BiRNA-BERT Allows Efficient RNA Language Modeling with Adaptive Tokenization
Published in arXiv, 2024
Recent advancements in Transformer-based models have spurred interest in their use for biological sequence analysis. However, adapting models like BERT is challenging due to sequence length, often requiring truncation for proteomics and genomics tasks. Additionally, advanced tokenization and relative positional encoding techniques for long contexts in NLP are often not directly transferable to DNA/RNA sequences, which require nucleotide or character-level encodings for tasks such as 3D torsion angle prediction.

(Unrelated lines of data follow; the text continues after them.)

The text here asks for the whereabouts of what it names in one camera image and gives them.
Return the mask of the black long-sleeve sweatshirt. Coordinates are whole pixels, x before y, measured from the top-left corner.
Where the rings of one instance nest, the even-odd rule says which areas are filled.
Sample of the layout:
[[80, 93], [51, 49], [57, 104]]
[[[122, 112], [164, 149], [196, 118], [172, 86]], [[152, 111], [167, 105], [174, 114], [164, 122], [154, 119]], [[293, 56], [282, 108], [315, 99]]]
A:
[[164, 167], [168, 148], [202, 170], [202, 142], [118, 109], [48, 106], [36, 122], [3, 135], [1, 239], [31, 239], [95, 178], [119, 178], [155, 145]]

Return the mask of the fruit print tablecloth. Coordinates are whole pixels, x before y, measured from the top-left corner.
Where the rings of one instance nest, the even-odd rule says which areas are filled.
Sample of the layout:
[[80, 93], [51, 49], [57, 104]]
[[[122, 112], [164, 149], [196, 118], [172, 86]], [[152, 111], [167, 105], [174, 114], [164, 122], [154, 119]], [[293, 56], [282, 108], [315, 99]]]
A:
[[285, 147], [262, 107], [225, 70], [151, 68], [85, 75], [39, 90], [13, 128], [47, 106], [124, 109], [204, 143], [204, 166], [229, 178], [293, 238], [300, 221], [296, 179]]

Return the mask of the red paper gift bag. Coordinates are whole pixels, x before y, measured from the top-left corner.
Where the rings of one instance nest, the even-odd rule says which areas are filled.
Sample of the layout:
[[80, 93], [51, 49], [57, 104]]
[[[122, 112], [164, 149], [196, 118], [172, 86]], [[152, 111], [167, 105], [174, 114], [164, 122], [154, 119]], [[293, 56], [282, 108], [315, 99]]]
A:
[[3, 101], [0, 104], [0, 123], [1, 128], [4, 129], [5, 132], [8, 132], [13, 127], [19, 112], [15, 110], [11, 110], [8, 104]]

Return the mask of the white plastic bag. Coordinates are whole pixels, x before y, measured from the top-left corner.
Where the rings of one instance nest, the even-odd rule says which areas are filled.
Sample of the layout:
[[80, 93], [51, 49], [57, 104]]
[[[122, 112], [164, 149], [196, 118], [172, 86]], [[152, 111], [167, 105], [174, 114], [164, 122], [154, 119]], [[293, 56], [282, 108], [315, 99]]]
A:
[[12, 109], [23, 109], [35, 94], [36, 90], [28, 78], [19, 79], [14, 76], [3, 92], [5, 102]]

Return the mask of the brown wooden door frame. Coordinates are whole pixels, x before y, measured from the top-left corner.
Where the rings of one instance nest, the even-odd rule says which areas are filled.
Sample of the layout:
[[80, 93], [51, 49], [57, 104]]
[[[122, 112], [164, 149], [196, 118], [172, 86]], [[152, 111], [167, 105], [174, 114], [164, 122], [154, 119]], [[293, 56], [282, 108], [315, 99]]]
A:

To tackle these challenges, we propose an adaptive dual tokenization scheme for bioinformatics that utilizes both nucleotide-level (NUC) and efficient BPE tokenizations. Building on the dual tokenization, we introduce BiRNA-BERT, a 117M parameter Transformer encoder pretrained with our proposed tokenization on 36 million coding and non-coding RNA sequences. BiRNA-BERT achieves state-of-the-art results in long-sequence downstream tasks and achieves a performance comparable to 6× larger models in short-sequence tasks with 27× less pre-training compute. In addition, our empirical experiments and ablation studies demonstrate that NUC is often preferable over BPE for bioinformatics tasks, given sufficient VRAM availability. This further highlights the advantage of BiRNA-BERT, which can dynamically adjust its tokenization strategy based on sequence length, utilizing NUC for shorter sequences and switching to BPE for longer ones, thereby eliminating the need for truncation.